Dataset excerpts

>>

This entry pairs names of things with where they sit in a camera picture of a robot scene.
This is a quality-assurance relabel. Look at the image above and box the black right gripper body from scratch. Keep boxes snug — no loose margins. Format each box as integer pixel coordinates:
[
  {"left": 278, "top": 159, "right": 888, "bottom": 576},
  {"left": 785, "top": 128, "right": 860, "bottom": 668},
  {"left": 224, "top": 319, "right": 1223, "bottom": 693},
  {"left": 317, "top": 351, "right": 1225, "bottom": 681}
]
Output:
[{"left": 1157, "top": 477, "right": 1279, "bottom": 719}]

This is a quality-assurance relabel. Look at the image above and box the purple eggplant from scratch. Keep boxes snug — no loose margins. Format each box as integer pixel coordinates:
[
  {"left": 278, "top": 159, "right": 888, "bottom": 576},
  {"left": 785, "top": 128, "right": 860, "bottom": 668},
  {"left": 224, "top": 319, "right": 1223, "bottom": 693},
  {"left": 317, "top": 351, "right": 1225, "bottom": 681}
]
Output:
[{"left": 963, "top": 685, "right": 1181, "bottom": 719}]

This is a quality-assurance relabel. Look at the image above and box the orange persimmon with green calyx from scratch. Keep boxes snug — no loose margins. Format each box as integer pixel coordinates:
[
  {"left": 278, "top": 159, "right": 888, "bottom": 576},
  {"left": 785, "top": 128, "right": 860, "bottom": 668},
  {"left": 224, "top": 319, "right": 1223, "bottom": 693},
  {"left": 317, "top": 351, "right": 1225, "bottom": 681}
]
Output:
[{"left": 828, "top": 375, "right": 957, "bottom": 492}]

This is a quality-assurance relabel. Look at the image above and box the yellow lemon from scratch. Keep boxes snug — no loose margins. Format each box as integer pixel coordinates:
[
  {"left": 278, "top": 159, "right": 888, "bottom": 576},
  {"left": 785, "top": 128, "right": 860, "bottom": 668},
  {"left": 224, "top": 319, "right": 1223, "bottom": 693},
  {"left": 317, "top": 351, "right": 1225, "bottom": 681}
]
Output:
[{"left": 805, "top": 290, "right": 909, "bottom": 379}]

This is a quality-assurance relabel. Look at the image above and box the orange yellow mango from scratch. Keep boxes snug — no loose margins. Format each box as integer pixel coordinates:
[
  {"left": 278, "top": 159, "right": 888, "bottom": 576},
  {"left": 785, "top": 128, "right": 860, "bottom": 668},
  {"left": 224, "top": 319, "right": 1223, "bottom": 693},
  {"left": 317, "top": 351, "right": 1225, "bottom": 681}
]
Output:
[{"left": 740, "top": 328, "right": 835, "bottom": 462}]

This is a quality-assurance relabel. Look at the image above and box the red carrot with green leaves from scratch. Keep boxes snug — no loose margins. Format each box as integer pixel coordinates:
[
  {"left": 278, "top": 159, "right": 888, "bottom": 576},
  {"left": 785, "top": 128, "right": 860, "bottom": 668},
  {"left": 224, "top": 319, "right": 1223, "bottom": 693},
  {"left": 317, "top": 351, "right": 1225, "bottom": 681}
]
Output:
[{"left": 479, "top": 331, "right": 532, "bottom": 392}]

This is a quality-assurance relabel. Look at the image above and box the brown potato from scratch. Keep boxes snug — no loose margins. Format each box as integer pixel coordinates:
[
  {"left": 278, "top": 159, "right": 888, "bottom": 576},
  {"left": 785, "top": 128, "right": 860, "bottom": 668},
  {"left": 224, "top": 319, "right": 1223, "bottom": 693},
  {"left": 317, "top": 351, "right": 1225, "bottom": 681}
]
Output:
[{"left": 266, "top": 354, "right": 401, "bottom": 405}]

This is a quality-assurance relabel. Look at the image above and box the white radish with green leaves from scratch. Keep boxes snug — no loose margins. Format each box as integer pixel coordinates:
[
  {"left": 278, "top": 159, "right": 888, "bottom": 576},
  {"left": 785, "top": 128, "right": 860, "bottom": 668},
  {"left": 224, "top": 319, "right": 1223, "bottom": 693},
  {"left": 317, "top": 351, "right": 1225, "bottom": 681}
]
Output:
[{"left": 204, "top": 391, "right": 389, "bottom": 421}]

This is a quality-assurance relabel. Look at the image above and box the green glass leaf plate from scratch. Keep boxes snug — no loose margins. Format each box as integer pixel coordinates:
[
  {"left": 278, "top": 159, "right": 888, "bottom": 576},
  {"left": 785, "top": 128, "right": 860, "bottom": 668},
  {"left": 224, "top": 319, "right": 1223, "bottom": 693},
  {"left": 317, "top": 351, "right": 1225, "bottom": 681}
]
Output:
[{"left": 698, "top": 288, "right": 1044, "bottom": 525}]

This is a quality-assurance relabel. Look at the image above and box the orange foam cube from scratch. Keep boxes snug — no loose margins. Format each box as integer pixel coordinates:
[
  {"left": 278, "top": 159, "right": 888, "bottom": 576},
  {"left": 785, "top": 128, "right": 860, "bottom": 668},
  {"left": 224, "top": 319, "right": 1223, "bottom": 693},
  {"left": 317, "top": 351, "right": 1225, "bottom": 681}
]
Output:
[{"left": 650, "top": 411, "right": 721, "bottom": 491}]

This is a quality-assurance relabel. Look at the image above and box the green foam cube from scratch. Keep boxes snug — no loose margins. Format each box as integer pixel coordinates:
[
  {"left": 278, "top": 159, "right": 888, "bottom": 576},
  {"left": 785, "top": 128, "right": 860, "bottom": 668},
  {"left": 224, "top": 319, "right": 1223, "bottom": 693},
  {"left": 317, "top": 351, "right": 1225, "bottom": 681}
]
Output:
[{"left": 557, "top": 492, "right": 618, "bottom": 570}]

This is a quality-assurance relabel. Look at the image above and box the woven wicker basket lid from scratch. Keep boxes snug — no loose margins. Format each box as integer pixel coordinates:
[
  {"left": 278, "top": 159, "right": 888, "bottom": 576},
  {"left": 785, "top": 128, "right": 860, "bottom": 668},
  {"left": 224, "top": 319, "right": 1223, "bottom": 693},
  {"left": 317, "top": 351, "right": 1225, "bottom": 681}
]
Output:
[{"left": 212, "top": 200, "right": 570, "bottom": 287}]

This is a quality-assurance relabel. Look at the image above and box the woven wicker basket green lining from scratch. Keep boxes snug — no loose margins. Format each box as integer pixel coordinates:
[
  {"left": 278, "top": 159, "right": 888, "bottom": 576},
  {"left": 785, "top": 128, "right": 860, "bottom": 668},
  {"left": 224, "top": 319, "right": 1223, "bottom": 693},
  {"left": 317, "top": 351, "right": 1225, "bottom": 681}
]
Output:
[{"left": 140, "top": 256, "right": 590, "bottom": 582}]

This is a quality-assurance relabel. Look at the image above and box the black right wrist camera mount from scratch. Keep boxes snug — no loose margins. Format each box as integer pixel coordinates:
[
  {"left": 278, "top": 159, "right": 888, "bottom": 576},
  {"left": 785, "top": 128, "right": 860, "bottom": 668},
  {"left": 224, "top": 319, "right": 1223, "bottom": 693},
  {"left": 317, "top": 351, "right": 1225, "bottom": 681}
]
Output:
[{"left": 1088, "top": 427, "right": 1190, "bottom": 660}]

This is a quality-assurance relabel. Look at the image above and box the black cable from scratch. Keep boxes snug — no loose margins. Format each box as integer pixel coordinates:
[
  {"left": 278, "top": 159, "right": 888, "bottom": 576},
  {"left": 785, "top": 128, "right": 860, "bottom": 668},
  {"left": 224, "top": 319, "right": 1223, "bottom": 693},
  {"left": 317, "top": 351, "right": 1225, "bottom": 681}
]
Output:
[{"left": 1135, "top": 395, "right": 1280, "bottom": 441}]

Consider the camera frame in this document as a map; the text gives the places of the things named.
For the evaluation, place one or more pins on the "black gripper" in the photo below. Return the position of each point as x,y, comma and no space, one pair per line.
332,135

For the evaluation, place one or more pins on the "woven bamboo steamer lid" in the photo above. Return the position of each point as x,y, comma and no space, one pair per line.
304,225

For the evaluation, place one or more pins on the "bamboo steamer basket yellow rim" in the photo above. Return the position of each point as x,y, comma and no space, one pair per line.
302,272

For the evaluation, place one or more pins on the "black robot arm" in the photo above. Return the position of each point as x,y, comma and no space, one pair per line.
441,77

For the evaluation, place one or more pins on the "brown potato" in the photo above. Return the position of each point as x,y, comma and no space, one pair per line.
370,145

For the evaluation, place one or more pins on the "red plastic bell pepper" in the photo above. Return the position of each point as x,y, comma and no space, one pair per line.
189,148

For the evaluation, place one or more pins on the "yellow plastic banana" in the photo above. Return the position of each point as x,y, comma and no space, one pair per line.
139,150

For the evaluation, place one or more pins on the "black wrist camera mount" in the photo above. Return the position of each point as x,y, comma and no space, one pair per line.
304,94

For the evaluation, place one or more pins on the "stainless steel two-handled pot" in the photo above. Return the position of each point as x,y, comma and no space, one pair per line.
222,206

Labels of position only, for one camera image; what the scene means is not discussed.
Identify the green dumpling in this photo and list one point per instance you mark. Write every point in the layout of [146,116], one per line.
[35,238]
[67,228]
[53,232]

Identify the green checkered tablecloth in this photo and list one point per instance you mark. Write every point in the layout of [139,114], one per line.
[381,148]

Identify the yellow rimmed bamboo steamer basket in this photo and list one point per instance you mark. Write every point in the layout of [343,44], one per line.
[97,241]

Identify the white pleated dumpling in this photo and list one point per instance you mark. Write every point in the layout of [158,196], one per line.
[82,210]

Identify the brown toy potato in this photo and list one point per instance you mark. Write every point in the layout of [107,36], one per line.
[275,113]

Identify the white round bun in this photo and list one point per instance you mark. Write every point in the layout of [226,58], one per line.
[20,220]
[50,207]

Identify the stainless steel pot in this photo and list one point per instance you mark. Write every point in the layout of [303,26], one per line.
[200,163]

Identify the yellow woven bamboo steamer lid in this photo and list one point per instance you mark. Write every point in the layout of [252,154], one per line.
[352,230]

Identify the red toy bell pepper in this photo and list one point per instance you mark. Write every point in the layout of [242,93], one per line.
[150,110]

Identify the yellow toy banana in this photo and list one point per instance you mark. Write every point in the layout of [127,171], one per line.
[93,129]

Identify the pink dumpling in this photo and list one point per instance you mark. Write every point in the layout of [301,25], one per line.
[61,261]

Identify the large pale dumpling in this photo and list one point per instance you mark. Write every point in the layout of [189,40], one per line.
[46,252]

<<

## Exercise directions
Tally the lines of the entries above that hold the word "with"; the number is the whole answer.

## Solution for this exercise
4